Sin mayores fuentes fidedignas y con marcados prejuicios de clase social, la autora presenta a Evita como una mujerzuela de familia pobre, hija natural, sin educación, que había aprendido muy pronto «que ella no podía permitirse dar ventaja a nadie y que el hombre era su enemigo natural o un tonto que una chica inteligente podía explotar».

El personaje construido por Main presentaba una mujer dura, ambiciosa, mala actriz, resentida y sedienta de venganza por su origen social y la vida difícil que había tenido. De allí, presumía la autora, su odio por todos los que no son de su mismo origen social y en especial la oligarquía, motivo por el que decide entrar en el mundo de la política: para vengarse.
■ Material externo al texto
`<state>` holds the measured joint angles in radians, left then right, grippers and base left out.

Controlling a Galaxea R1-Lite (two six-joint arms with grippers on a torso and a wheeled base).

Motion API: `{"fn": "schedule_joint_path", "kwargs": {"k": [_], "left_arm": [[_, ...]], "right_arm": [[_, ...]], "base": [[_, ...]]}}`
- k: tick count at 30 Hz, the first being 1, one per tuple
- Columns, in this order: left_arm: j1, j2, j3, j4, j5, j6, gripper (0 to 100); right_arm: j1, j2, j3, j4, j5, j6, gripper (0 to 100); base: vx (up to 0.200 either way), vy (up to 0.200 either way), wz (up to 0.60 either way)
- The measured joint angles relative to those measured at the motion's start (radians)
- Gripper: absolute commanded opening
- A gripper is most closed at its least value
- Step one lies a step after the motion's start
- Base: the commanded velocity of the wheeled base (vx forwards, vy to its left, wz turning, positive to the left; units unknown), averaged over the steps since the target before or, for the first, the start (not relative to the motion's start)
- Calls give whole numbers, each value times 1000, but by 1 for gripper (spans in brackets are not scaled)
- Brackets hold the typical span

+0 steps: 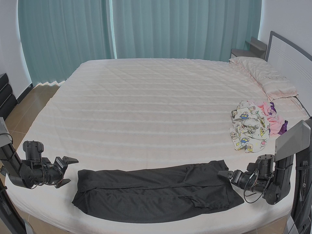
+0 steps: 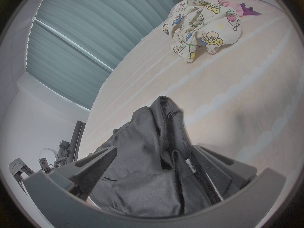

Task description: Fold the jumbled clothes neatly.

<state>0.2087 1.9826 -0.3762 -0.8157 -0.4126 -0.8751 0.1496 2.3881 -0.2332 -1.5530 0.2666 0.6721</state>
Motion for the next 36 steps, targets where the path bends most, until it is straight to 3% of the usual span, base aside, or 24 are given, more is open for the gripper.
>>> {"fn": "schedule_joint_path", "kwargs": {"k": [7,15,25,26,36], "left_arm": [[-16,64,-84,4,16,39,100],[-70,150,-125,-3,147,159,100],[-124,213,-173,-6,177,174,100],[-127,217,-176,-6,186,175,0],[-133,269,-240,-4,284,190,0]], "right_arm": [[-2,-23,19,0,2,2,100],[-1,-27,24,0,2,3,100],[0,-32,24,0,2,5,100],[0,-32,24,0,2,4,100],[1,-32,24,0,2,4,100]], "base": [[0,0,0],[0,0,0],[0,0,0],[0,0,0],[0,0,0]]}}
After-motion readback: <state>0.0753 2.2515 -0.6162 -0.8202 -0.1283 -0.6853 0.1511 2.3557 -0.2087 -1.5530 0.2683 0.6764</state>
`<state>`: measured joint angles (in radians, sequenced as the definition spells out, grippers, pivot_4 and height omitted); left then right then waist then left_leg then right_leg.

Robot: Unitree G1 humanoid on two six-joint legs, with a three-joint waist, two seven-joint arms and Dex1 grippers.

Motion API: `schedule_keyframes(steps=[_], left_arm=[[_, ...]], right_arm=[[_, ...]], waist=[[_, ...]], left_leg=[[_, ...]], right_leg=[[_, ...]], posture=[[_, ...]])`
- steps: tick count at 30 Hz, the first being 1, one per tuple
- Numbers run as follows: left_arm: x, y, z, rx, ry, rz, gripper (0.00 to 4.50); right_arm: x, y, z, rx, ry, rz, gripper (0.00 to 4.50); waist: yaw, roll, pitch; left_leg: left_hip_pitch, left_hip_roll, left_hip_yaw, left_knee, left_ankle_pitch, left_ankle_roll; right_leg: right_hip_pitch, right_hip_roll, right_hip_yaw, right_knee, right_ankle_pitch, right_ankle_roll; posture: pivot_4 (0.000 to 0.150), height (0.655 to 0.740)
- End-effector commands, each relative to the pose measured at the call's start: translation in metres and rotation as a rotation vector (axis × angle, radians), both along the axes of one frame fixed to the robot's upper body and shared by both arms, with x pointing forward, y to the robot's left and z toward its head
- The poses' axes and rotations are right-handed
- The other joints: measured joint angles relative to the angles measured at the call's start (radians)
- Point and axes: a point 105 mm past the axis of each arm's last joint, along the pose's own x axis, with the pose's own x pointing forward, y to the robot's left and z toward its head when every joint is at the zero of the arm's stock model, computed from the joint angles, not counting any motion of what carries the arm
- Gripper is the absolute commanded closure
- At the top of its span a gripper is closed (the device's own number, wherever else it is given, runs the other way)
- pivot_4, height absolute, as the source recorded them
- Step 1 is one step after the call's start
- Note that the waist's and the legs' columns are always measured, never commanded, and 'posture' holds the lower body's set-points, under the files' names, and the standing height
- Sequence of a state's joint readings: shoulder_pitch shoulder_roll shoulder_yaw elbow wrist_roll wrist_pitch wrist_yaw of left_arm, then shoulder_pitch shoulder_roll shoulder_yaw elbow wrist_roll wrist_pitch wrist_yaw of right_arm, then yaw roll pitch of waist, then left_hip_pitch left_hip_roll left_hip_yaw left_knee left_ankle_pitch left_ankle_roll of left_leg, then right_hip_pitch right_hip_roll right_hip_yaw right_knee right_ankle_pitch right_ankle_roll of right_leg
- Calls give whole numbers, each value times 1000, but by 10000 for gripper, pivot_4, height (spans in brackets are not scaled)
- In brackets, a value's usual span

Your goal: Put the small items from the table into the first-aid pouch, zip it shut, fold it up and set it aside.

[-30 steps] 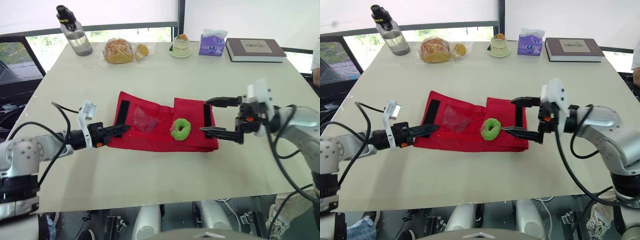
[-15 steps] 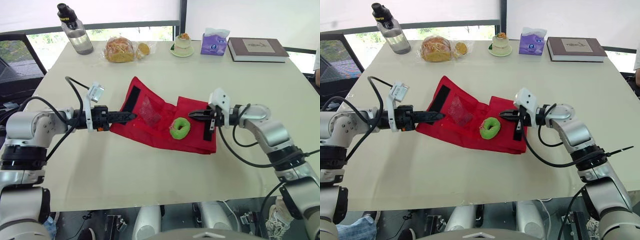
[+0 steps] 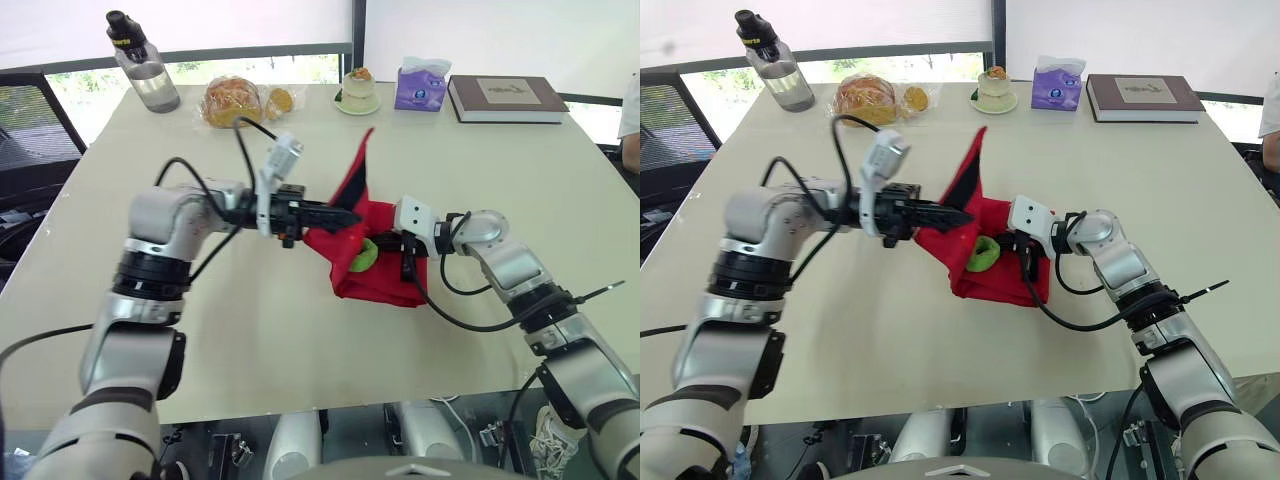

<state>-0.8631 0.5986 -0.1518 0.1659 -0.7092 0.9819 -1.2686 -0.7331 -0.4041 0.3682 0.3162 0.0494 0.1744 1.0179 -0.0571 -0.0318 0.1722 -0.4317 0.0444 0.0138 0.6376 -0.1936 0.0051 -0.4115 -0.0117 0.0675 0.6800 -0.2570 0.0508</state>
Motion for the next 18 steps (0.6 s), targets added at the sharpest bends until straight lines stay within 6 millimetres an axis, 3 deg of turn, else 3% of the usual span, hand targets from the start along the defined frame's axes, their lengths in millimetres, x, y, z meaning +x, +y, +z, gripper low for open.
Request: schedule_keyframes(steps=[1,5,11,18], left_arm=[[4,-19,14,-80,-36,-57,45000],[6,-31,9,-81,-32,-88,45000],[7,-30,5,-83,-25,-97,45000],[7,-32,1,-88,-3,-102,45000]], right_arm=[[0,1,-11,43,76,-62,44379],[-1,-1,-4,118,93,-104,44379],[-16,-14,37,398,116,-136,44379],[-36,-49,55,470,55,-193,44379]], waist=[[1,0,0],[1,0,0],[12,1,1],[21,1,1]], left_leg=[[0,0,0,0,0,0],[0,0,0,0,0,0],[-1,0,0,0,0,0],[-2,-2,0,0,0,0]], right_leg=[[0,0,0,0,0,0],[0,0,0,0,0,0],[0,0,0,0,0,0],[0,-2,0,-1,0,0]], posture=[[1500,7400],[1500,7400],[1500,7400],[1500,7400]])
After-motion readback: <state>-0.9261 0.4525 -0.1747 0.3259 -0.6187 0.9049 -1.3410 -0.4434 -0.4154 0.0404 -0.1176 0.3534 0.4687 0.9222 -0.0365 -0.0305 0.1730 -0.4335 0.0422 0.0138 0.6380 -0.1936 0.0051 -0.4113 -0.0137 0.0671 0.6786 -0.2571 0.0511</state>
Presente. Mural de acero montado en el edificio del ex Ministerio de Desarrollo Social, sobre la porteña avenida 9 de Julio.

Foto: Shutterstock

En la misma línea descalificatoria se ubican quienes sostienen que encarnaba una impostura, que actuaba para sostener una fábula. O reducen a teatralización lo dicho en persona a quienes recurrían a ella en su Fundación de asistencia social, en sus arengas frente a dirigentes sindicales o desde los balcones de la Casa Rosada. En todo caso, muchas de sus insoslayables definiciones persisten como parte innegable de la multifacética identidad nacional.

Libertades
Resuenan todavía, como parte de su legado, consignas tajantes que cobran fuerza cuando se las ubica en el contexto de aquel mundo de después de la Segunda Guerra, en el cual un tercio de la población mundial vivía en territorios colonizados, subordinados a las metrópolis por métodos violentos y saqueados en sus riquezas. 
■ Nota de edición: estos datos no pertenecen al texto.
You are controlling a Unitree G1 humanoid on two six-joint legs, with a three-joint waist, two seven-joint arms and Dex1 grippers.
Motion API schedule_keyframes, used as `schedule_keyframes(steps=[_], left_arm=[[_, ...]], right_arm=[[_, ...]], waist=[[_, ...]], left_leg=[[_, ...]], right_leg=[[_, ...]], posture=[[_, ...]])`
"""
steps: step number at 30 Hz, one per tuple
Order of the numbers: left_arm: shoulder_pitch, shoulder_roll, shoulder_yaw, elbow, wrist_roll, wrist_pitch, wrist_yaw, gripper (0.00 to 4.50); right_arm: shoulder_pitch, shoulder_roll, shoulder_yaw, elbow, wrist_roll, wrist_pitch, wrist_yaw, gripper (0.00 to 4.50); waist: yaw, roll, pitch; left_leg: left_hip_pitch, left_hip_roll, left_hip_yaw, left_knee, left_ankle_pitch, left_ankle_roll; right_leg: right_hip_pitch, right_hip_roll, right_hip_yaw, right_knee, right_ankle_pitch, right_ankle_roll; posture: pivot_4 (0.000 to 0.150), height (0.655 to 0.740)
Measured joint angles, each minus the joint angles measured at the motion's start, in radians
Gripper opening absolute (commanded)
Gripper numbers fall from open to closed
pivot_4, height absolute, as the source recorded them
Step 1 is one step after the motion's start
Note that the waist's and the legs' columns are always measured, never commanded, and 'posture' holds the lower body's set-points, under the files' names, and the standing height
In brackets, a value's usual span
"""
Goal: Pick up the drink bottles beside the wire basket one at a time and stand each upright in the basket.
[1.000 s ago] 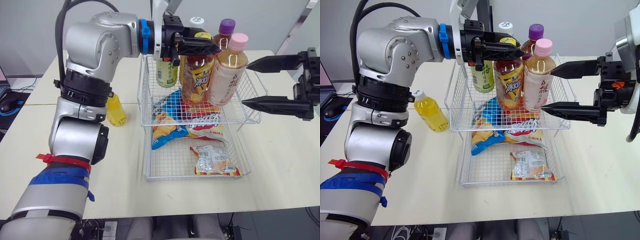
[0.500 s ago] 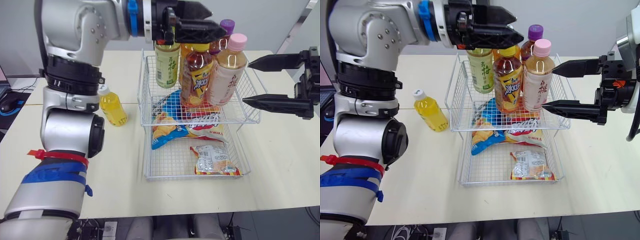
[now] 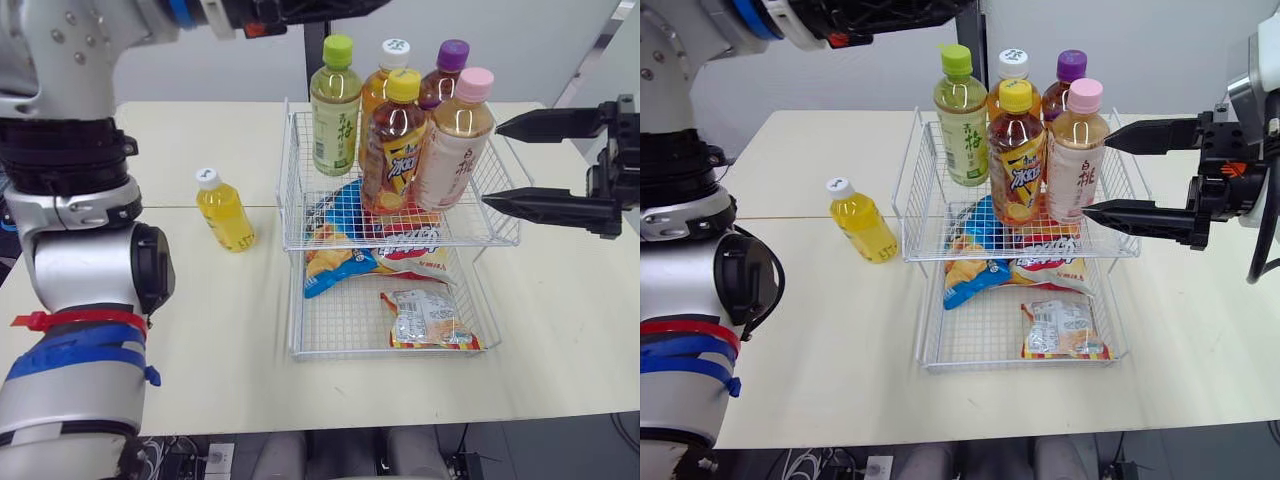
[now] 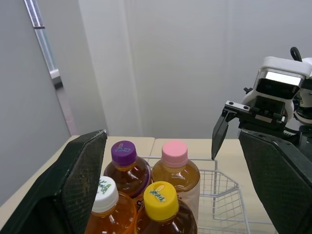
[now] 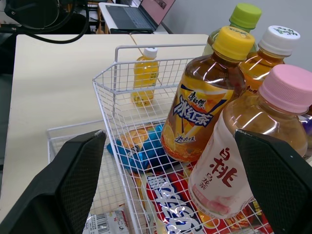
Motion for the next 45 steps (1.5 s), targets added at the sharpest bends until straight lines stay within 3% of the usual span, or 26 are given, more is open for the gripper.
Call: schedule_keyframes(steps=[8,13,18,25,32,38,45], left_arm=[[0.205,0.180,0.087,-0.089,0.039,0.004,0.145,4.47],[0.391,0.250,0.156,-0.187,0.062,-0.020,0.217,4.47],[0.566,0.286,0.294,-0.261,0.057,-0.014,0.282,4.47],[0.921,0.374,0.533,-0.315,0.053,-0.043,0.261,4.47],[1.156,0.295,0.616,-0.315,0.065,-0.171,0.245,4.47],[1.157,0.176,0.535,-0.419,0.018,-0.178,0.331,4.47],[1.063,0.051,0.386,-0.460,0.034,-0.159,0.544,4.47]], right_arm=[[-0.074,0.051,0.033,0.017,0.012,-0.022,0.006,4.50],[-0.151,0.141,0.145,0.015,-0.002,-0.051,0.030,4.50],[-0.170,0.198,0.216,0.006,-0.020,-0.066,0.045,4.50],[-0.203,0.280,0.243,-0.001,0.000,-0.035,0.013,4.50],[-0.225,0.307,0.253,0.001,-0.001,-0.007,-0.024,4.50],[-0.239,0.318,0.259,0.000,-0.001,0.003,-0.024,4.50],[-0.242,0.315,0.259,-0.001,0.000,0.015,-0.020,4.50]], waist=[[-0.001,0.000,0.000],[0.000,0.000,0.000],[0.002,0.000,0.000],[0.001,0.000,0.000],[0.012,-0.001,-0.001],[0.015,-0.001,-0.002],[0.014,-0.002,-0.002]], left_leg=[[0.001,0.000,0.000,0.001,0.000,0.000],[0.001,0.000,0.000,0.002,0.000,0.000],[0.000,0.000,-0.002,0.002,0.000,0.000],[0.001,0.000,-0.001,0.001,0.000,0.000],[0.001,-0.001,-0.003,0.001,0.000,0.000],[0.001,-0.001,-0.002,0.001,0.000,0.000],[0.001,-0.001,-0.002,0.001,0.000,0.000]], right_leg=[[0.000,0.000,0.000,0.003,0.000,0.000],[0.000,0.000,0.000,0.003,0.000,0.000],[0.000,-0.001,-0.001,0.003,0.000,0.000],[0.000,-0.005,-0.001,0.004,0.000,0.000],[0.001,-0.007,-0.003,0.002,0.000,-0.001],[0.001,-0.007,-0.003,0.002,0.000,-0.001],[0.001,-0.006,-0.003,0.003,0.000,-0.001]], posture=[[0.150,0.7400],[0.150,0.7400],[0.150,0.7400],[0.150,0.7400],[0.150,0.7400],[0.150,0.7400],[0.150,0.7400]])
La consorte del presidente de un país formalmente independiente, pero sometido al neocolonialismo practicado por una de esas potencias –Gran Bretaña– enfatizó, en alusión al origen del peronismo, que «la lucha instalada en el plano social y político tenía como adversario al polo opuesto de la clase trabajadora, la oligarquía». 

«El imperialismo capitalista –continuó Eva– estaba representado aquí por nuestra oligarquía, las organizaciones económicas, los monopolios internacionales, la prensa, los representantes de los imperialismos capitalistas y los partidos oligárquicos».
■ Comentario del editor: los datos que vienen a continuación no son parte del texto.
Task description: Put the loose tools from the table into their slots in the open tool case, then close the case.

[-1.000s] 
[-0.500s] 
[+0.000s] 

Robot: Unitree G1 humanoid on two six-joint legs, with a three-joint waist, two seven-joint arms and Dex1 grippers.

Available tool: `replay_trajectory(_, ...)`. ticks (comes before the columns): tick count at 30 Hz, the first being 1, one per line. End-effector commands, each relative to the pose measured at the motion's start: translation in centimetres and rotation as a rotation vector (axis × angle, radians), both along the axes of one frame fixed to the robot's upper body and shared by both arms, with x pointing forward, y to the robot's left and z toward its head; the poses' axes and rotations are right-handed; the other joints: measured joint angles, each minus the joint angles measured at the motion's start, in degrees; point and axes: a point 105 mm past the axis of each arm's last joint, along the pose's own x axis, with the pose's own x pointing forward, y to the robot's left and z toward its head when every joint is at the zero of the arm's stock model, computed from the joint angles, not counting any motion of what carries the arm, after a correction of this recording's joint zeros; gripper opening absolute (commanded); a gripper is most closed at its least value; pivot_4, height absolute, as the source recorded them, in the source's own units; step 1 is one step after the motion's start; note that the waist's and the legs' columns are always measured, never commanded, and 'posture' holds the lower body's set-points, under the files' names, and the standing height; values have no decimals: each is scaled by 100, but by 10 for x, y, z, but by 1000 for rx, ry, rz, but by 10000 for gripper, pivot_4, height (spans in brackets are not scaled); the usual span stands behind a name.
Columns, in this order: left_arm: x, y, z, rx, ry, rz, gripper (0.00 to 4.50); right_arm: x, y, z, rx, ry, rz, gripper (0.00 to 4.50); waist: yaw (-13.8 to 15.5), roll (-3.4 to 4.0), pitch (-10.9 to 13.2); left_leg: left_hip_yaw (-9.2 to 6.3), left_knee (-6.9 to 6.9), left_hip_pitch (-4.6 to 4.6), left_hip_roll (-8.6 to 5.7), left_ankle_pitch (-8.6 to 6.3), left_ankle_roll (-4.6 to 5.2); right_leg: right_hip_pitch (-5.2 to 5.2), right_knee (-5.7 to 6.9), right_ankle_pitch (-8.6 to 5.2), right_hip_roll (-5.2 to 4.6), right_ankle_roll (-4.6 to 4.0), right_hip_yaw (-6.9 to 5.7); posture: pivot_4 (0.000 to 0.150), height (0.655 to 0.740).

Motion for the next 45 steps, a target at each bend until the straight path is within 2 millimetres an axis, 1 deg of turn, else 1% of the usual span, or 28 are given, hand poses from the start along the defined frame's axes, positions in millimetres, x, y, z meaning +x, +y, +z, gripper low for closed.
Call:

Prevalecía en ese país, el nuestro, «un supracapitalismo que sacaba la riqueza argentina hacia el extranjero, un capitalismo interno que explotaba a los trabajadores directamente y una oligarquía que respetaba y ayudaba la acción de los capitalistas en nombre de la libertad. Pero una era la libertad de los ricos patrones y otra la libertad de los obreros: la de los patrones, la de enriquecerse, y la de los obreros, la de morirse de hambre».

«La oligarquía –añadió en abril de 1951, durante un curso sobre Historia del peronismo– era una clase cerrada, o sea, una casta. Nadie podía entrar en ella. El Gobierno les pertenecía, como si nadie más que la oligarquía pudiese gobernar el país. En realidad, como los dominaba el espíritu de oligarquía, que es egoísta, orgulloso, soberbio y vanidoso, todos estos defectos y malas cualidades los llevaron poco a poco a los peores extremos y terminaron vendiéndolo todo, hasta la Patria, con tal de seguir aparentando riqueza y poder».

La crítica de Eva se dirigió también a aquellos «dirigentes obreros entregados a los amos de la oligarquía por una sonrisa, por un banquete o por unas monedas. Los denuncio como traidores», fustigó. Ya cercana su muerte, en La razón de mi vida dejó escrito su anhelo: «Cuando todos sean trabajadores, cuando todos vivan del propio trabajo y no de trabajo ajeno, seremos todos más buenos, más hermanos, y la oligarquía será un recuerdo amargo y doloroso para la humanidad. Pero, mientras tanto, lo fundamental es que los hombres del pueblo, los de la clase que trabaja, no se entreguen a la raza oligarca de los explotadores».